## WORK ORDER
If a line in the listing includes the word "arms", copy it out.

## DATASET CONTENT
╭──

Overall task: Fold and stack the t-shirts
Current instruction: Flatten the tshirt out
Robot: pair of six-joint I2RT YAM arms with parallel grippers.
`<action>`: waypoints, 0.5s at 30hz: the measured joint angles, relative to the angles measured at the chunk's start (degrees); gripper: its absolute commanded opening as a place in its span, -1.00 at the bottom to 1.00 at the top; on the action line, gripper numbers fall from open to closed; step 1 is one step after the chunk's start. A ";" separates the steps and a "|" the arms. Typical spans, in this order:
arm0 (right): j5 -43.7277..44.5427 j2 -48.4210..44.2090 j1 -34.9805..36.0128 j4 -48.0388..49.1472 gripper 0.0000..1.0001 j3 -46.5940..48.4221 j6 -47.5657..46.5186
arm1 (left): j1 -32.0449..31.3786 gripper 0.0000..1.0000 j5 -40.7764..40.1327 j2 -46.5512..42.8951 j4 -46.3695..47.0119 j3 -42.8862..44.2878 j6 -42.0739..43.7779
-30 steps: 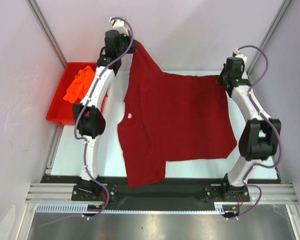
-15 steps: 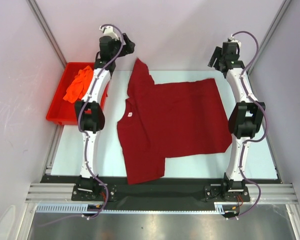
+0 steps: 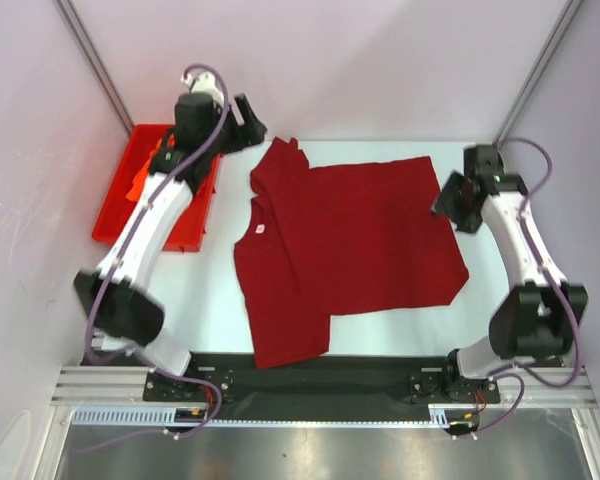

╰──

## ANSWER SECTION
Robot: pair of six-joint I2RT YAM arms with parallel grippers.
`<action>`: waypoints, 0.5s at 30hz: the measured joint angles, relative to the angles measured at the chunk's start (degrees); gripper: its absolute commanded opening as a place in its span, -1.00 at the bottom to 1.00 at the top; on the action line, gripper numbers fall from open to closed; step 1 is one step after the chunk's start. A ";" separates the steps and a "|" the arms. Typical spans, in this order:

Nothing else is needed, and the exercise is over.